» WHAT NEEDS TO BE DONE
Reproduce the whole listing, character for character.

* * *

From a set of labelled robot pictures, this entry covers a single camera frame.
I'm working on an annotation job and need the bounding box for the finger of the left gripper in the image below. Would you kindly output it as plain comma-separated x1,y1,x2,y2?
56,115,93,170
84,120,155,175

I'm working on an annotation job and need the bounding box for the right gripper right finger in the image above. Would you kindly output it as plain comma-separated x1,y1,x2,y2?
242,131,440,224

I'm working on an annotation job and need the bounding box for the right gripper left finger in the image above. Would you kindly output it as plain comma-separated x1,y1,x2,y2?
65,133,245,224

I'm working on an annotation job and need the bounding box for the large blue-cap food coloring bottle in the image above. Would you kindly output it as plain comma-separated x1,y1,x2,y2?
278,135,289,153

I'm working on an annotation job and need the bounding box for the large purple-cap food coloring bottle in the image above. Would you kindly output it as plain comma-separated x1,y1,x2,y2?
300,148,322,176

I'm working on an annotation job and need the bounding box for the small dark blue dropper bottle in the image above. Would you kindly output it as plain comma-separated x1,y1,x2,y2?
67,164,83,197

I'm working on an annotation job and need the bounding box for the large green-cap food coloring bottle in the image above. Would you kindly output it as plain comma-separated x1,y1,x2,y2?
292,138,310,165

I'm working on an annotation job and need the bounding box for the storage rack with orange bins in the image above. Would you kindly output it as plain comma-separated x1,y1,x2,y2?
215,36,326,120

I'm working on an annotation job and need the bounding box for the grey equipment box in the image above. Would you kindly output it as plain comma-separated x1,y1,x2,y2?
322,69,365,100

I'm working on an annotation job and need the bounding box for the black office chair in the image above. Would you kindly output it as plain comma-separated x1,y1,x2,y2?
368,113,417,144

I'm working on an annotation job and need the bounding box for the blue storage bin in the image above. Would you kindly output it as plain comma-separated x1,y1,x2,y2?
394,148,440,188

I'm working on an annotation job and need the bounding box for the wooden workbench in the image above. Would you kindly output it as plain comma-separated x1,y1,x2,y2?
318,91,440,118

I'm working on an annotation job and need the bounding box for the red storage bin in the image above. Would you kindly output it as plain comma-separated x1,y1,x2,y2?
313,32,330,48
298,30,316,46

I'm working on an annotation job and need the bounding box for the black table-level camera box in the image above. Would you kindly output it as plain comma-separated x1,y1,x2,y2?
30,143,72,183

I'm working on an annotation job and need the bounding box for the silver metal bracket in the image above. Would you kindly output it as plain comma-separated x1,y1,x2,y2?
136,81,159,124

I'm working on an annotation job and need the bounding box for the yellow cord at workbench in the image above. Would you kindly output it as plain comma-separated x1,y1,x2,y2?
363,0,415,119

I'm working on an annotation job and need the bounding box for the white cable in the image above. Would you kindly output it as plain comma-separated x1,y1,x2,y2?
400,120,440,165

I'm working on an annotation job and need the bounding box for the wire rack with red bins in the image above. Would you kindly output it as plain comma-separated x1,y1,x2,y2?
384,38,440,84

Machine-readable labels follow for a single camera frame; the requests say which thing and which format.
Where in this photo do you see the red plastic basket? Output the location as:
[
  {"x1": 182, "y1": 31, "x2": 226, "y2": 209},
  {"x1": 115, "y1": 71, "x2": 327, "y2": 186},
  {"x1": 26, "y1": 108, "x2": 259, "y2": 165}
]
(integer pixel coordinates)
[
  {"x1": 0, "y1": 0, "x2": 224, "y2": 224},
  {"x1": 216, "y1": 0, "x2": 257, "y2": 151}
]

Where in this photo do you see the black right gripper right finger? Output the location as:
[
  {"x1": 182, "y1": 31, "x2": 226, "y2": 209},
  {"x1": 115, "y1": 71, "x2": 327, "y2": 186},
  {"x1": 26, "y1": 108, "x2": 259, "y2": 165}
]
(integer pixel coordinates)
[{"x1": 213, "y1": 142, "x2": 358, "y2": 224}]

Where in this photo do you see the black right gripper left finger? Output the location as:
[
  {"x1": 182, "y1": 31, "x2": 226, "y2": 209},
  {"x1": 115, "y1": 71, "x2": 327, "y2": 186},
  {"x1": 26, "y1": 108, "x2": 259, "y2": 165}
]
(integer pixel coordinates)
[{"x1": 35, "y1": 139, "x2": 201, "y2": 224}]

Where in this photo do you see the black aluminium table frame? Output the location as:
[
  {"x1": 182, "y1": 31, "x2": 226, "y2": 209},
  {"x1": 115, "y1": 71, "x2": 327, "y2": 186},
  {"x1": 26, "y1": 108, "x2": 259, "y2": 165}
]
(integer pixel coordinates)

* * *

» THE ANSWER
From a set of labelled robot pictures, this entry covers a single camera frame.
I'm working on an annotation job and need the bounding box for the finger of the left gripper in the image below. Would you kindly output it as plain comma-separated x1,y1,x2,y2?
56,115,93,170
84,120,155,175

I'm working on an annotation job and need the bounding box for the right gripper right finger in the image above. Would you kindly output it as plain comma-separated x1,y1,x2,y2?
242,131,440,224

I'm working on an annotation job and need the bounding box for the right gripper left finger in the image above. Would you kindly output it as plain comma-separated x1,y1,x2,y2?
65,133,245,224

I'm working on an annotation job and need the bounding box for the large blue-cap food coloring bottle in the image above. Would you kindly output it as plain comma-separated x1,y1,x2,y2?
278,135,289,153

I'm working on an annotation job and need the bounding box for the large purple-cap food coloring bottle in the image above. Would you kindly output it as plain comma-separated x1,y1,x2,y2?
300,148,322,176

I'm working on an annotation job and need the bounding box for the small dark blue dropper bottle in the image above. Would you kindly output it as plain comma-separated x1,y1,x2,y2?
67,164,83,197

I'm working on an annotation job and need the bounding box for the large green-cap food coloring bottle in the image above. Would you kindly output it as plain comma-separated x1,y1,x2,y2?
292,138,310,165

I'm working on an annotation job and need the bounding box for the storage rack with orange bins in the image above. Would you kindly output it as plain comma-separated x1,y1,x2,y2?
215,36,326,120

I'm working on an annotation job and need the bounding box for the grey equipment box in the image above. Would you kindly output it as plain comma-separated x1,y1,x2,y2?
322,69,365,100

I'm working on an annotation job and need the bounding box for the black office chair in the image above. Would you kindly output it as plain comma-separated x1,y1,x2,y2?
368,113,417,144

I'm working on an annotation job and need the bounding box for the blue storage bin in the image above. Would you kindly output it as plain comma-separated x1,y1,x2,y2?
394,148,440,188

I'm working on an annotation job and need the bounding box for the wooden workbench in the image above. Would you kindly output it as plain comma-separated x1,y1,x2,y2?
318,91,440,118

I'm working on an annotation job and need the bounding box for the red storage bin in the image above. Would you kindly output it as plain comma-separated x1,y1,x2,y2?
313,32,330,48
298,30,316,46

I'm working on an annotation job and need the bounding box for the black table-level camera box in the image above. Would you kindly output it as plain comma-separated x1,y1,x2,y2?
30,143,72,183

I'm working on an annotation job and need the bounding box for the silver metal bracket in the image above. Would you kindly output it as plain comma-separated x1,y1,x2,y2?
136,81,159,124

I'm working on an annotation job and need the bounding box for the yellow cord at workbench in the image above. Would you kindly output it as plain comma-separated x1,y1,x2,y2?
363,0,415,119

I'm working on an annotation job and need the bounding box for the white cable in the image above. Would you kindly output it as plain comma-separated x1,y1,x2,y2?
400,120,440,165

I'm working on an annotation job and need the bounding box for the wire rack with red bins in the image above. Would you kindly output it as plain comma-separated x1,y1,x2,y2?
384,38,440,84

Machine-readable labels follow for a single camera frame; the requests say which thing and which format.
Where in this photo do you see the red plastic basket? Output the location as:
[
  {"x1": 182, "y1": 31, "x2": 226, "y2": 209},
  {"x1": 115, "y1": 71, "x2": 327, "y2": 186},
  {"x1": 26, "y1": 108, "x2": 259, "y2": 165}
]
(integer pixel coordinates)
[
  {"x1": 0, "y1": 0, "x2": 224, "y2": 224},
  {"x1": 216, "y1": 0, "x2": 257, "y2": 151}
]

Where in this photo do you see the black right gripper right finger? Output the location as:
[
  {"x1": 182, "y1": 31, "x2": 226, "y2": 209},
  {"x1": 115, "y1": 71, "x2": 327, "y2": 186},
  {"x1": 26, "y1": 108, "x2": 259, "y2": 165}
]
(integer pixel coordinates)
[{"x1": 213, "y1": 142, "x2": 358, "y2": 224}]

Where in this photo do you see the black right gripper left finger? Output the location as:
[
  {"x1": 182, "y1": 31, "x2": 226, "y2": 209},
  {"x1": 115, "y1": 71, "x2": 327, "y2": 186},
  {"x1": 26, "y1": 108, "x2": 259, "y2": 165}
]
(integer pixel coordinates)
[{"x1": 35, "y1": 139, "x2": 201, "y2": 224}]

Where in this photo do you see the black aluminium table frame? Output the location as:
[
  {"x1": 182, "y1": 31, "x2": 226, "y2": 209},
  {"x1": 115, "y1": 71, "x2": 327, "y2": 186},
  {"x1": 26, "y1": 108, "x2": 259, "y2": 165}
]
(integer pixel coordinates)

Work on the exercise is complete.